Glycolic acid disrupts ionic bonds between corneocytes (dead skin cells) in the stratum corneum by chelating calcium ions and lowering the calcium concentration at desmosomal junctions. This weakens corneodesmosome integrity and activates endogenous proteases (kallikrein 5 and 7), accelerating desquamation. At higher concentrations, glycolic acid penetrates the viable epidermis and dermis, where it stimulates keratinocyte differentiation and upregulates transforming growth factor-beta (TGF-β) signaling in fibroblasts. This promotes glycosaminoglycan (GAG) synthesis, type I and III collagen production via procollagen gene expression, and elastin remodeling. Its small molecular size (76 Da) and high water solubility give it the deepest penetration of any AHA. The exfoliation also improves barrier function over time by promoting proper corneocyte maturation and reducing stratum corneum compaction.

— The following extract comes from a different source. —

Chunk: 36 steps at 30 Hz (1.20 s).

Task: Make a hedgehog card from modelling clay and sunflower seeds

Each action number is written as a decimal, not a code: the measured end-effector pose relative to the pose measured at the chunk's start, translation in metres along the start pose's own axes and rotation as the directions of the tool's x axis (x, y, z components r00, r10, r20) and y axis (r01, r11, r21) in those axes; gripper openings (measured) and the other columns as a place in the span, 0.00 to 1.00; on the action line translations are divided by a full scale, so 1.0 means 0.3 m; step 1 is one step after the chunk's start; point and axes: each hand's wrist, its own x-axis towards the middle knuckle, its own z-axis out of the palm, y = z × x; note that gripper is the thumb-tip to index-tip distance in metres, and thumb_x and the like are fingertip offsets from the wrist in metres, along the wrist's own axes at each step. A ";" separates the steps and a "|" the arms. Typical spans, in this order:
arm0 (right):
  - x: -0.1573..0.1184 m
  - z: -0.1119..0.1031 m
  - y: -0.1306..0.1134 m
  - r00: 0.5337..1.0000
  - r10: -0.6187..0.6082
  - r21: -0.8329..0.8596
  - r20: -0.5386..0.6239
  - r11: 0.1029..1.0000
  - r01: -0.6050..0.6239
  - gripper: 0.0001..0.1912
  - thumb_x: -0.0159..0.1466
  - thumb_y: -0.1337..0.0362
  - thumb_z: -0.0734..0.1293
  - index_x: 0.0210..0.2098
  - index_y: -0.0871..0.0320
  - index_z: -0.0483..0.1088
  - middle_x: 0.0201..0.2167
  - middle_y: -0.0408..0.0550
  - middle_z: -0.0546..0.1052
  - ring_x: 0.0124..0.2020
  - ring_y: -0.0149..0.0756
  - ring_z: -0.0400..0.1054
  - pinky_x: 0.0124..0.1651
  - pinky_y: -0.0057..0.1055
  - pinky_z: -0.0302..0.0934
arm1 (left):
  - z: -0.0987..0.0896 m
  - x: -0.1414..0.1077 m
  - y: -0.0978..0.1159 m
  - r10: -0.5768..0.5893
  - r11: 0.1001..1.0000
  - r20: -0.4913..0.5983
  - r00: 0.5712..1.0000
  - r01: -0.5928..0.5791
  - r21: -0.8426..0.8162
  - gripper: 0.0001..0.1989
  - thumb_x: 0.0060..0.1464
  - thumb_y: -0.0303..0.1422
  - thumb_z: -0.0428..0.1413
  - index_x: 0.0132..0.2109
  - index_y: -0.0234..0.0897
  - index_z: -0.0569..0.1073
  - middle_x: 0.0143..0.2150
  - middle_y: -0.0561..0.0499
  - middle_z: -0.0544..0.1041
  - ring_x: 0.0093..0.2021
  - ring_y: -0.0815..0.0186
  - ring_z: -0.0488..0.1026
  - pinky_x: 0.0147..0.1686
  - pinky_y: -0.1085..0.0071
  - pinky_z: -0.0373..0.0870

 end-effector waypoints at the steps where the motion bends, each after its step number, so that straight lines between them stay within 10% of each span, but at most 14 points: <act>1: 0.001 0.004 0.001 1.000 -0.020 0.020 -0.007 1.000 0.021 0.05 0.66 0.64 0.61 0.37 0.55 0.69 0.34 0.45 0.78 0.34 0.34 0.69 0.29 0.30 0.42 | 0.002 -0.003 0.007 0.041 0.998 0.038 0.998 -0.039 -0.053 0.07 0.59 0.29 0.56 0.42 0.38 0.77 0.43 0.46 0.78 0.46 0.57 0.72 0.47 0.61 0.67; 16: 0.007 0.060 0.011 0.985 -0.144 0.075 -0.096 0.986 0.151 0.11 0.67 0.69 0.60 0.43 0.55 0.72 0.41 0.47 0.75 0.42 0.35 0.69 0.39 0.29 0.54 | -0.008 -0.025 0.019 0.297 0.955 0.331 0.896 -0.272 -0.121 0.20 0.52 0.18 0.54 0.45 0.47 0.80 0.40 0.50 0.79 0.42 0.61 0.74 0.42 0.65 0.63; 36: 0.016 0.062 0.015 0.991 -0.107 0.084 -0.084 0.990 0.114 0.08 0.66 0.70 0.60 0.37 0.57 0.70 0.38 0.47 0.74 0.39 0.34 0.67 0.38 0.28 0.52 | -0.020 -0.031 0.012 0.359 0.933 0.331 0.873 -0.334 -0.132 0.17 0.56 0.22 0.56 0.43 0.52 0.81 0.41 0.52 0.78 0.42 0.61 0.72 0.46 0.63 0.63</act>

Hydroquinone inhibits tyrosinase through multiple mechanisms: competitive alternative substrate, oxidation to semiquinone radicals generating ROS that damage melanocyte mitochondria and ER, copper chelation at tyrosinase active site. Inhibits RNA/DNA synthesis via ribonucleotide reductase interference. Causes melanosome degradation through membrane disruption. Dramatic melanin reduction — eumelanin and pheomelanin pathways suppressed. Selectively affects hyperactive melanocytes, sparing quiescent ones. Fades pigmentation without permanently altering baseline skin color. Pigmentation returns when treatment stops (melanocyte stem cells intact). Enhanced with retinoids (penetration) and sunscreen (prevents UV rebound).